— Спасибо тебе, Фредин.
Она понимает, что я с ней прощаюсь, но не двигается с места. Нет, вроде зашевелилась. Трет подбородок, будто там пробивается щетина.
— Я еще приду.
— Приходи.
— Чтоб застелить тебе постель.
Здоровенный детина, Макс, опускается на колени, и Корнейл, этот пастырь подозреваемых и обвиняемых, убийц и клеветников, толкает его в затылок. Макс падает вперед на руки, будто они у него на шарнирах, Корнейл ставит ногу в кроссовке ему на затылок и громко считает. Из волосатой жирной груди Макса вырывается предсмертный хрип, от его пижамы валит пар, калории сгорают, смерть подступает. Ханн, ханн, ханн. Облако пара окутывает его телеса, и, валясь навзничь под последним ударом дровосека — ханн! — он видит над собой снегопад из клочков бумаги, Корнейл выпрямляется, некоторое время изучает результат у своих ног и говорит: «А теперь пойдем займемся номером восемьдесят четвертым».
Номер восемьдесят четыре — это я. Я наконец-то увижу его лицо тюремщика, его настоящее лицо. Он пока еще корректен и жесток на расстоянии, наблюдатель на сторожевой вышке. Да, он вполне корректен.
Я не жалуюсь. Я получаю пищу, читаю вчерашнюю газету, болтаю с Фредин, а в остальное время пишу для Корнейла домашнее задание, излагаю в тетради подробности, которые могу восстановить в памяти, и еще это, моя желчь, мой дневник, на бумаге, которую тайком притащила мне Фредин. Этого с избытком хватит на одного человека. Мне здесь хорошо. Бумага разлинована, я стараюсь придерживаться линий. (Как придерживался их всегда, доктор, — в школьной шеренге, в плавательном бассейне, в ряду женихов в ратуше.)
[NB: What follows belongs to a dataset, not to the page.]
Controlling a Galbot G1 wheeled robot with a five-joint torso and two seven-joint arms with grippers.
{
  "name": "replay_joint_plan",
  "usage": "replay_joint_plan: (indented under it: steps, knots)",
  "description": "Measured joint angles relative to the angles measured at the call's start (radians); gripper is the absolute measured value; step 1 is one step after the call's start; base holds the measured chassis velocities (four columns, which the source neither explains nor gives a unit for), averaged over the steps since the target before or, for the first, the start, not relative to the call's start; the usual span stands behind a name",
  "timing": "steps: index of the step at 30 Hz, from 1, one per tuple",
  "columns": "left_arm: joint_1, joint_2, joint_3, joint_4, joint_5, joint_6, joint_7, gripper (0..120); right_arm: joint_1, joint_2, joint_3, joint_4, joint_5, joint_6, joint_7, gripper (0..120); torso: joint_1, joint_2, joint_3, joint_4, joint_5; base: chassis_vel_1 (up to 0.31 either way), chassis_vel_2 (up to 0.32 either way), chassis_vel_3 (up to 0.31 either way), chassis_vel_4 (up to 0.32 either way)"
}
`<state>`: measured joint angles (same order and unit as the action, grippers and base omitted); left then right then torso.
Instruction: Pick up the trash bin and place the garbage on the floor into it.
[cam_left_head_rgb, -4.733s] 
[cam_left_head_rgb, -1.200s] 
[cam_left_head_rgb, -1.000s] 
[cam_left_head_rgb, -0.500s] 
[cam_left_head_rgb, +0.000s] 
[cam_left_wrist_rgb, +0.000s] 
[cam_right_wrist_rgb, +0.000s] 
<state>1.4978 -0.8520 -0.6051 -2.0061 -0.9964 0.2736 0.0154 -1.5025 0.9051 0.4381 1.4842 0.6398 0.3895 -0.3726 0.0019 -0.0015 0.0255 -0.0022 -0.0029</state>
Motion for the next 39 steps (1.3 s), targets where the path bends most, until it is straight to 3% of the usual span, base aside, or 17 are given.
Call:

Только мой почерк стал почерком кого-то другого. Не учителя, исправляющего в гостиничном номере домашние работы, а какого-то учителя наоборот, который сам делает домашнее задание. И все пережевывает. Рассудку вопреки.
(25 октября. 23 часа 30 минут.)
Я монах. Скорее, чем клерк. Я проснулся. Я думаю, что я снова… Я не смогу этому помешать. Успею ли я спрятать дневник? Да. И вот еще что: над моей головой, в облупляющейся, кудрявящейся краске потолка так много волн, щелей, трещин, прорезей, губ, волос. Меня осаждают изнутри. Граббе существует и дышит.
Строительный рабочий — вовсе не строительный рабочий, это весьма прозрачный маскарад на один день, он похож скорее на наемного работника, который по прихоти хозяина изображает официанта, выполняющего заказы посетителей; из удобства или чувства сопричастности он не снимает комбинезон, хотя по идее должен был бы носить фартук. В нем есть все необходимое для соучастия, холуйства и шантажа. Трактирщик, с которым он обменивается взглядами, — либо его родственник, либо хозяин. А он — его послушный слуга, он прикидывается пьяным и, шатаясь из стороны в сторону, бродит среди картежников, похлопывает то одного, то другого по плечу, подсказывает им, как сыграть. Все в трактире — возможно, из-за его родственных связей с трактирщиком — спокойно воспринимают его навязчивый хохот, его хитроумное шатание между игроками. И вот наконец он с глупой рожей плюхается рядом с музыкальным автоматом, но не смотрит на вертящийся диск, будто приклеившийся к игле; уперев руку в бок, он внимательно разглядывает посетителей, одного за другим, его шпионские глазки регистрируют, а изученные, каталогизированные игроки в карты почти не обращают на него внимания, они скорее с ним мирятся, нежели боятся его, он — неизбежное, гнусное зло в их жизни, и поэтому играющие в карты крестьяне говорят о давних делах, от которых полицейскому псу нет никакого проку, а значит, никакой вины он ни на кого навесить не может. Вот он и клюет носом.
— Однако, — говорят они.
Этому «однако» ничто не предшествует, перед ним не произносится никакой другой фразы, подразумевающей противопоставление или ограничение, никто не утверждает ничего такого, к чему относилось бы это «однако». Все старые фрагменты их старых историй рождаются независимо один от другого и отделяются друг от друга этим «однако», которое не несет никакой нагрузки и не протестует, оно лишь сдерживает лавину далеких фактов, произошедших сто лет назад и поныне происходящих в кафе. Всем картежникам известно это недосказанное прошлое (да и невозможно высказать его до конца — во всей своей целостности оно непередаваемо), и единственно возможное сопротивление ему — словечко «однако», трамплин для следующей истории.
— А Боггер, он и сейчас там портье? В том же отеле?